In the city of David a royal child would be born, and the threads of promise
would begin to form a divine tapestry of fulfillment. In the temple a widowed
prophet named Anna would see in that child's coming the restoration of the
ruined city, "the redemption of Jerusalem" (Lk 2:38; Is 52:9). In the same
temple courts righteous Simeon would hold the child in his arms, staring at
God's glory-giving salvation, "a light for revelation to the Gentiles" (Lk 2:32;
Is 60:3). Simeon, Israel and the nations would wait in exile no longer; the
messianic day of consolation had come at last in Jesus (Lk 2:25).
Jesus' healing miracles would remind multitudes of the coming of the Son of
David (Mt 12:22-23; 20:30). Even the Gentiles would see in his
divine power
that of David's greater son (Mt 15:22). The crowds would hail his coronation
path to Jerusalem with hallelujah exclamations of praise to him as the Son of
David (Mt 21:8-9). And the high priest would convict him of blasphemy for his
taking that title for himself (Mt 26:63- 65).
Jeremiah's disparaging of a temple-centered faith would be expanded
to a message of temple displacement. Jesus' redemptive ministry would signal the
coming of One greater than the temple (Mt 12:6). His act of temple cleansing at
the beginning of his ministry would be done with the authoritative zeal of the
Messiah an 2: 14-17). And in that enacted parable his disciples would eventually
see in the resurrected Christ God's temple alternative an 2: 19-22).
In all this the prophetic urban dimension is not lost. The promised Savior does not stand apart from the city. Jesus' widening proclamation of God's
redemptive kingdom come in himself cannot be restricted to one place; he must
preach the good news "to the other cities also" (Lk 4:43 NKJV). "To every city
and place where he himself was about to go" he sends in advance his envoys (Lk
10: 1 NKJV). They are to function as benefactors, healing the sick and
proclaiming the presence of God's kingdom reign of grace in Jesus (Lk 10:8-9).
This urban embassy resembles "a rhetorical dress rehearsal for [Luke's]
description in Acts of the church's worldwide mission" (Danker 1976: 16).

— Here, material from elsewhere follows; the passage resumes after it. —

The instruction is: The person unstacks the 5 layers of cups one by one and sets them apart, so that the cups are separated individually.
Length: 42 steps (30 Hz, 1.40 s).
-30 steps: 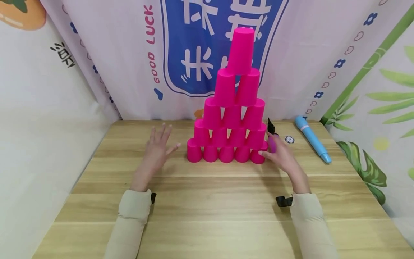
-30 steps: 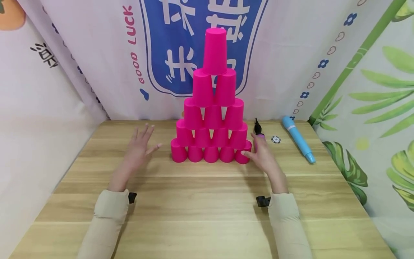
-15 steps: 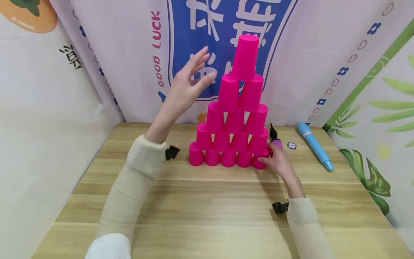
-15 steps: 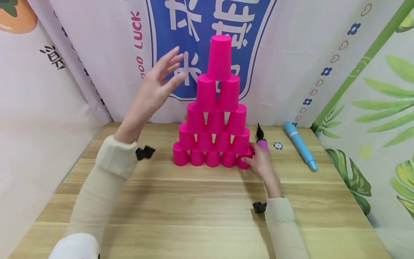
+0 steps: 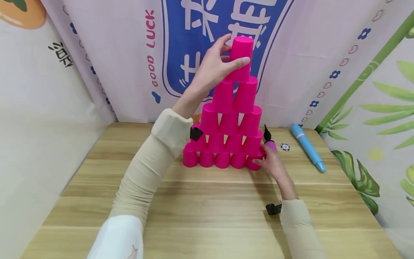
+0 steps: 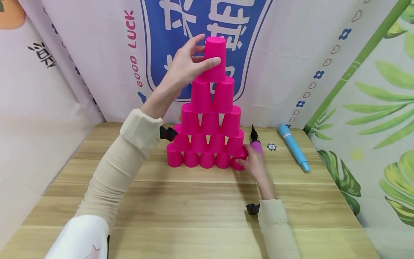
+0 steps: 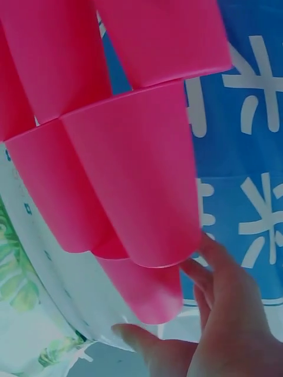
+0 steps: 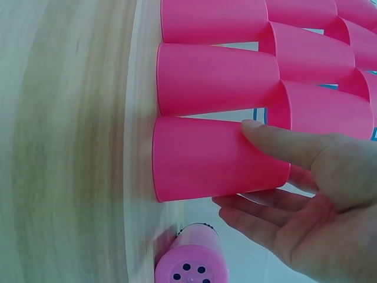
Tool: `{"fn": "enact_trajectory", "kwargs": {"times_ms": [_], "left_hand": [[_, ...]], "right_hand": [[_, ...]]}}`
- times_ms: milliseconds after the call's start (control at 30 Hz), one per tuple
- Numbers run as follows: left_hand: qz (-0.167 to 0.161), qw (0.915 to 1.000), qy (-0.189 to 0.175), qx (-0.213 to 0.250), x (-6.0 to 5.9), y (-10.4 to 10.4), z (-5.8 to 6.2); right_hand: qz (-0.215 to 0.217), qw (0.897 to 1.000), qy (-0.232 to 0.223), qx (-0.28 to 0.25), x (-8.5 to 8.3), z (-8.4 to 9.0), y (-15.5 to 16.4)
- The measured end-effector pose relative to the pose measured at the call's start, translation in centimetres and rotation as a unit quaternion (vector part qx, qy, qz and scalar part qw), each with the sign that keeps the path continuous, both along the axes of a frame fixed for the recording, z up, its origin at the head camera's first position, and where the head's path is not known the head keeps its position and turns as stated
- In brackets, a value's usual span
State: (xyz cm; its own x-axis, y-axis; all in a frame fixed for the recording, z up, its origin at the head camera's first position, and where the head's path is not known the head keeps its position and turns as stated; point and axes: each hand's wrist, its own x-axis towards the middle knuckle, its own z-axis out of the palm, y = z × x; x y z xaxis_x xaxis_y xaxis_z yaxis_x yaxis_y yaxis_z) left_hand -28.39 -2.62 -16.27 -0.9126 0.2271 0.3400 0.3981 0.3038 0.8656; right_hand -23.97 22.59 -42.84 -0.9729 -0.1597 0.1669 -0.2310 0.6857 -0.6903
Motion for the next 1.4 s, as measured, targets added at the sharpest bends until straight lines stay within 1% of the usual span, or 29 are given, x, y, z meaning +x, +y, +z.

Eight hundred years before, God had invited his herald to bring good
news to Jerusalem and to the cities of Judah. The long night of sin and warfare
was to end. And the messenger's voice on the mountain summed it up: "Here is
your God!" (Is 40:9).
In Jesus that announcement to the cities becomes reality. In Jesus the
covenant is renewed, the law and the prophets are fulfilled, justice and
righteousness are incarnated, salvation becomes more than promise, the perfect
sacrifice for sin is offered. The kingdom of God comes in the per- son of the
King, the jubilee year of God begins, the poor are lifted up, the cities hear
the good news, and God inaugurates his time of urban restoration.